*What to produce:* Using the records below, quote only the span that opens with the line containing "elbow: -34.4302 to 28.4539" and closes with the line containing "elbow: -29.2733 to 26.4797", exactly and inclusively.

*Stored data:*
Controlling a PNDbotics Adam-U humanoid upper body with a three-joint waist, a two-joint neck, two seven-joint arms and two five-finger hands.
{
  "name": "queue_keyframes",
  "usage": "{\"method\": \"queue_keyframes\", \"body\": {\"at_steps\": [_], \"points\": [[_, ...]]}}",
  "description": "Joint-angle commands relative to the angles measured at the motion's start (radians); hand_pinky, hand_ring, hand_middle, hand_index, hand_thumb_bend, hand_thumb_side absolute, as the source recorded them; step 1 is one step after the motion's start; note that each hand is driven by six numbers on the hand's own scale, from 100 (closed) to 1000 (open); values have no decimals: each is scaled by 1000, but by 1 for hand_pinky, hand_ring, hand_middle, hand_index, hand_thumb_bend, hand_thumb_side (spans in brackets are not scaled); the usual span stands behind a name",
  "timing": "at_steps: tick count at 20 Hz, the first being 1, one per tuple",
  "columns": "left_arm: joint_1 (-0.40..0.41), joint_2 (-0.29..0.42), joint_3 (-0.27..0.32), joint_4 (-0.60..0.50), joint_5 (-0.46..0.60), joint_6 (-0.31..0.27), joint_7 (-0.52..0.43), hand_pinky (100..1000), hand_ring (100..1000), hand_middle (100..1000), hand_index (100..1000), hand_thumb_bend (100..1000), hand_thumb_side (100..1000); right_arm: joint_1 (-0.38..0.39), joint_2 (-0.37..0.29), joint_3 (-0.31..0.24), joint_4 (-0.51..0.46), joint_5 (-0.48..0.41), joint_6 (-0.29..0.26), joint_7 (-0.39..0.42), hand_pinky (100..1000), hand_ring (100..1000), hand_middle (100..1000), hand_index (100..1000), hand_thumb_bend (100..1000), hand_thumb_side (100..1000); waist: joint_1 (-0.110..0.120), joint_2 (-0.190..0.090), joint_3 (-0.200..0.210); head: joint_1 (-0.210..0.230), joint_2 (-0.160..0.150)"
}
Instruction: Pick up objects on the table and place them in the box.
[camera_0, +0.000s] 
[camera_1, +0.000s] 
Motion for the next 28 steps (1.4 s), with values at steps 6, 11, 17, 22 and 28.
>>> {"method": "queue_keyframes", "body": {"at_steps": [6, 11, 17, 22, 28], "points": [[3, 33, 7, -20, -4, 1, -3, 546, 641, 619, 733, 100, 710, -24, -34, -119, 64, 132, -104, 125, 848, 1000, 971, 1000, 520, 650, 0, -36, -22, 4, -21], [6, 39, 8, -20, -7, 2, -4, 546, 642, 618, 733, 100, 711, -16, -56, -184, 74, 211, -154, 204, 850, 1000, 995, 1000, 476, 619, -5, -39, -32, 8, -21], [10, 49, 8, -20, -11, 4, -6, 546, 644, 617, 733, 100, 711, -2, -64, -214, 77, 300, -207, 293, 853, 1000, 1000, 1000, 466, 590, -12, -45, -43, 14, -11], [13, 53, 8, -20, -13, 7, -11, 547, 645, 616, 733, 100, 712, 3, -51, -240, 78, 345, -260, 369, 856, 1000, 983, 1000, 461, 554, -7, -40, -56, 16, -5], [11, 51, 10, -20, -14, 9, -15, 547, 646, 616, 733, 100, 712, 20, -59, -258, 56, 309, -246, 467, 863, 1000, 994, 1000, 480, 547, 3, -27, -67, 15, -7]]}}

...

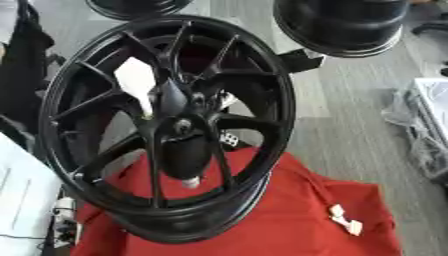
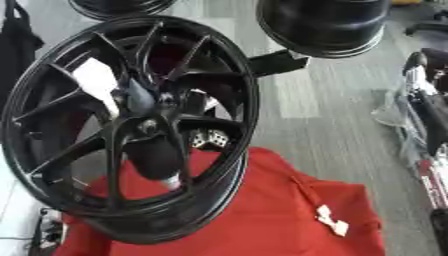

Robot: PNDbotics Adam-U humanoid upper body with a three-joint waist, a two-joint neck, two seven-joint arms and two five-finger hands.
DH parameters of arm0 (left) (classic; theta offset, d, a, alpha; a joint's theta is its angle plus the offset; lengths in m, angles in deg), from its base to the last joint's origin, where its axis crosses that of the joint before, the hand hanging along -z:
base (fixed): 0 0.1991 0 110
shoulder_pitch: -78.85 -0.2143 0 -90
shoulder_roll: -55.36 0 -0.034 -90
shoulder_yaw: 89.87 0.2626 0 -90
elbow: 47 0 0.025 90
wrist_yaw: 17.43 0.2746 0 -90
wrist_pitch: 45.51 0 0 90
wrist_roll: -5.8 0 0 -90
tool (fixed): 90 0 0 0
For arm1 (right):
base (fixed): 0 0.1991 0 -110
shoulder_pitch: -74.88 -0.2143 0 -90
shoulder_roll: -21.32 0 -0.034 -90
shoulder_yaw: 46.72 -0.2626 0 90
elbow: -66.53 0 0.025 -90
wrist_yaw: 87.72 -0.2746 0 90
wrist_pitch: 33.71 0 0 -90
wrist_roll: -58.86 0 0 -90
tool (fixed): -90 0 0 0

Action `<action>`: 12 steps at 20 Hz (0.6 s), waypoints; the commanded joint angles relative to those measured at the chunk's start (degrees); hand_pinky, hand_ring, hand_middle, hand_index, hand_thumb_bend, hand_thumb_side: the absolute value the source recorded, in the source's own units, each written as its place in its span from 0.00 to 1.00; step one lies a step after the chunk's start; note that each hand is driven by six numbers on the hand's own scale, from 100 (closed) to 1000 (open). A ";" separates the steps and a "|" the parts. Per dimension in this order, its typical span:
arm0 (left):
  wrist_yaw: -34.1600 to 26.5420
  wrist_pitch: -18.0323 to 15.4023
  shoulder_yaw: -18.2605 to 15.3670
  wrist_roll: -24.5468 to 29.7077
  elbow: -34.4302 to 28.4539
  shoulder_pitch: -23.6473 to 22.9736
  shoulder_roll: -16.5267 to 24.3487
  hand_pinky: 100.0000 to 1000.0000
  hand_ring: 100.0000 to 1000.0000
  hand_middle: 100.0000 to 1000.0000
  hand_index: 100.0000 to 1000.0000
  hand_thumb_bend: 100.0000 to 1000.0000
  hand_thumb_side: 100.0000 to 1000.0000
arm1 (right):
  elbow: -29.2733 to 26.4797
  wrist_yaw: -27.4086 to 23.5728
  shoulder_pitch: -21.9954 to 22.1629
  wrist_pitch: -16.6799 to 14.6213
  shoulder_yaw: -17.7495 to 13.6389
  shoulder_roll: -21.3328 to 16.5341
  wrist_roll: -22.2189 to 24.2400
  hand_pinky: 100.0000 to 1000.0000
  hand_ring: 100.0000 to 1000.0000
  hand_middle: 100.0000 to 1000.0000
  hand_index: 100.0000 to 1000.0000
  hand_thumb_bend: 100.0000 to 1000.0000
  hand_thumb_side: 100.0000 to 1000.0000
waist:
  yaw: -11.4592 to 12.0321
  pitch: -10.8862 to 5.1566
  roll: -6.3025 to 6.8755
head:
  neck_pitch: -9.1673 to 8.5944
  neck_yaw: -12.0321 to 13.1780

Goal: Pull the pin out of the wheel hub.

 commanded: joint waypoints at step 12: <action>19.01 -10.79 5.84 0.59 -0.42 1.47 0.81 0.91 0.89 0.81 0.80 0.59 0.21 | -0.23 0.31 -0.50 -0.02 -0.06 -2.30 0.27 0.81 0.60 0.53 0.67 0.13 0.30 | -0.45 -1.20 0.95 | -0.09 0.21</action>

*Written reply:*
  elbow: -34.4302 to 28.4539
  shoulder_pitch: -23.6473 to 22.9736
  shoulder_roll: -16.5267 to 24.3487
  hand_pinky: 100.0000 to 1000.0000
  hand_ring: 100.0000 to 1000.0000
  hand_middle: 100.0000 to 1000.0000
  hand_index: 100.0000 to 1000.0000
  hand_thumb_bend: 100.0000 to 1000.0000
  hand_thumb_side: 100.0000 to 1000.0000
arm1 (right):
  elbow: -29.2733 to 26.4797

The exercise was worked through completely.